Steel slab reheating (walking-beam type)—typical thermal efficiency For a modern steel slab reheating furnace of the walking-beam type, the overall thermal efficiency is approximately what percentage under good operating practice?

Difficulty: Easy

Correct Answer: 70

Explanation:


Introduction / Context:
Thermal efficiency expresses how effectively a furnace converts the chemical energy of fuel into useful heat in the load. Walking-beam reheating furnaces are common in rolling mills because they provide uniform heating and minimize skid marks. Knowing typical efficiency helps benchmark fuel usage and stack losses.


Given Data / Assumptions:

  • Furnace type: walking-beam reheating furnace for slabs/billets.
  • Normal operation with regenerative/recuperative heat recovery and good combustion control.
  • Steady-state, well-maintained refractories and low air infiltration.


Concept / Approach:
Industrial references report that modern reheating furnaces achieve about 60–75% thermal efficiency with effective heat recovery, depending on charge temperature, exhaust temperature, and excess air.
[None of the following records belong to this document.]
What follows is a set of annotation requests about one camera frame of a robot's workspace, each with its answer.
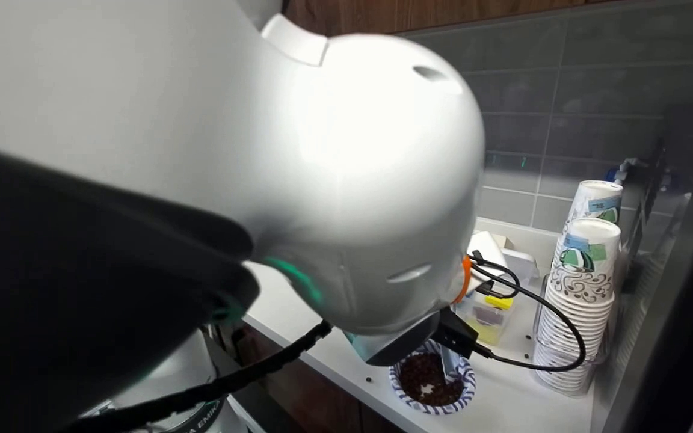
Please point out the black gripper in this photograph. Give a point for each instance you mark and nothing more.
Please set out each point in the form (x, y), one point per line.
(398, 346)

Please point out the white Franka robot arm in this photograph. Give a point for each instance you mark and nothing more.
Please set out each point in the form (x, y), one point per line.
(202, 177)

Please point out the blue white patterned paper bowl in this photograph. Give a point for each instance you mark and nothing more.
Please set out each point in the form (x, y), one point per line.
(462, 399)

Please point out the yellow toy block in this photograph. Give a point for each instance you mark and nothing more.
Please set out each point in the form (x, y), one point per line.
(497, 304)

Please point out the clear plastic toy box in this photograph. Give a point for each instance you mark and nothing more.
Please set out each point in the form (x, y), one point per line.
(506, 281)

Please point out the patterned paper cup stack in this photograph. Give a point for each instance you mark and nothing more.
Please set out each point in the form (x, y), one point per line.
(577, 313)
(599, 201)

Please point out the dark tall appliance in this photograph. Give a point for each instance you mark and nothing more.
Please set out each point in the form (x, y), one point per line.
(666, 304)

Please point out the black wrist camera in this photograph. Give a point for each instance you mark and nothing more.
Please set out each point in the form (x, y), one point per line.
(458, 332)

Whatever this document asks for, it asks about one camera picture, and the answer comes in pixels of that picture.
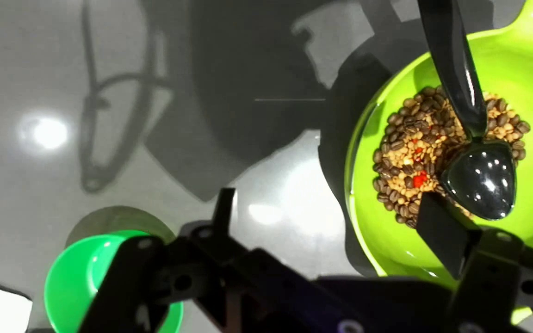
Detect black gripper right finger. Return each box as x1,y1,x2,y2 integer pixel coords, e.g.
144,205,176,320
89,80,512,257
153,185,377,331
414,189,533,333

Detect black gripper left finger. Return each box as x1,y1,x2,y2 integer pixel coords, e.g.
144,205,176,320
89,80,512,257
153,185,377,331
77,187,355,333

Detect dark metal spoon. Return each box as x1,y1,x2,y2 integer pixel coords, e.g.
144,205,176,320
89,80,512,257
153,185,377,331
416,0,518,222

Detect small green cup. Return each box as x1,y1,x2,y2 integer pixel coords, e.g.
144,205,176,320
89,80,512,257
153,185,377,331
42,228,187,333

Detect brown beans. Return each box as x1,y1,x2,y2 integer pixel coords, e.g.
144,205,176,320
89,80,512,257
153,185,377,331
370,85,533,229

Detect lime green bowl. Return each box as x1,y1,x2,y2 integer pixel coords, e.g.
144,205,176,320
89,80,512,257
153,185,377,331
342,0,533,327

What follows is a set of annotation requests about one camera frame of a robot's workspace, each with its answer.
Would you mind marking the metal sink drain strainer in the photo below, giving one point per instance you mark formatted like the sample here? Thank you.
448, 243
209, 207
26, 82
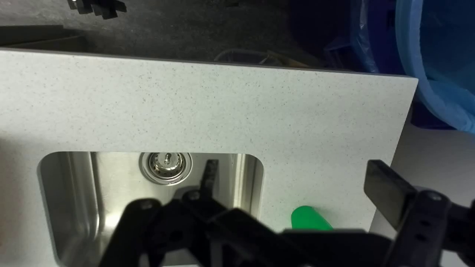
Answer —
164, 167

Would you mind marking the dark blue trash bin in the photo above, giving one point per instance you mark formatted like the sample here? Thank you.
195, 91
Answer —
371, 35

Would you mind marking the stainless steel sink basin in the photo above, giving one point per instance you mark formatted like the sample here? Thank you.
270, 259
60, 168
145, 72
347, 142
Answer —
74, 198

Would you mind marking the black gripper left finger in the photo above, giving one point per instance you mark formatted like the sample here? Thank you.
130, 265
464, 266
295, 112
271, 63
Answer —
163, 232

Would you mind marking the green plastic cup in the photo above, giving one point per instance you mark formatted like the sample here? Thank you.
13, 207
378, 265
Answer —
308, 219

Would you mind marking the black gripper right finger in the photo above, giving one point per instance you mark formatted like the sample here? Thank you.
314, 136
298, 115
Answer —
424, 228

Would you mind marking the black plastic bracket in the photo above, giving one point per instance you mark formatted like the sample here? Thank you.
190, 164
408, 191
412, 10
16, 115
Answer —
97, 7

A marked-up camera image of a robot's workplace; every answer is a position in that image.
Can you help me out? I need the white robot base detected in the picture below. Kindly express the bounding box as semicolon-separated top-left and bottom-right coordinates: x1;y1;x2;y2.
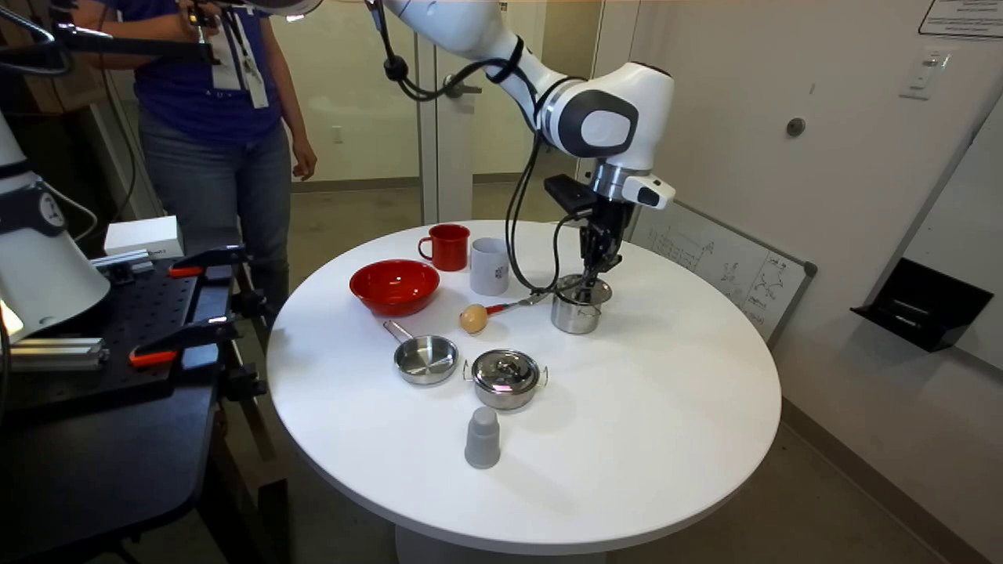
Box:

Values far below imply high stack losses; values much higher are rare in practice due to radiation, convection, and exhaust constraints.


Step-by-Step Solution:

Define thermal efficiency: useful heat to stock / fuel heat input * 100%.Consider typical stack temperatures and excess air for a walking-beam furnace with regeneration.Select the approximated central value consistent with industry practice (around 70%).Reject unrealistically low (15%, 40%) or very high (85%) figures for this furnace class.


Verification / Alternative check:
Heat balances of well-tuned reheaters commonly show 25–35% losses via exhaust and shell, which corresponds to ~65–75% efficiency, aligning with 70% as a representative figure.


Why Other Options Are Wrong:

  • 15% and 40%: indicate severe inefficiencies; inconsistent with modern reheaters.
  • 85%: unusually high for continuous furnaces due to inevitable exhaust/shell losses.


Common Pitfalls:
Confusing burner efficiency (combustion) with overall furnace thermal efficiency; the latter includes all heat losses and load recovery factors.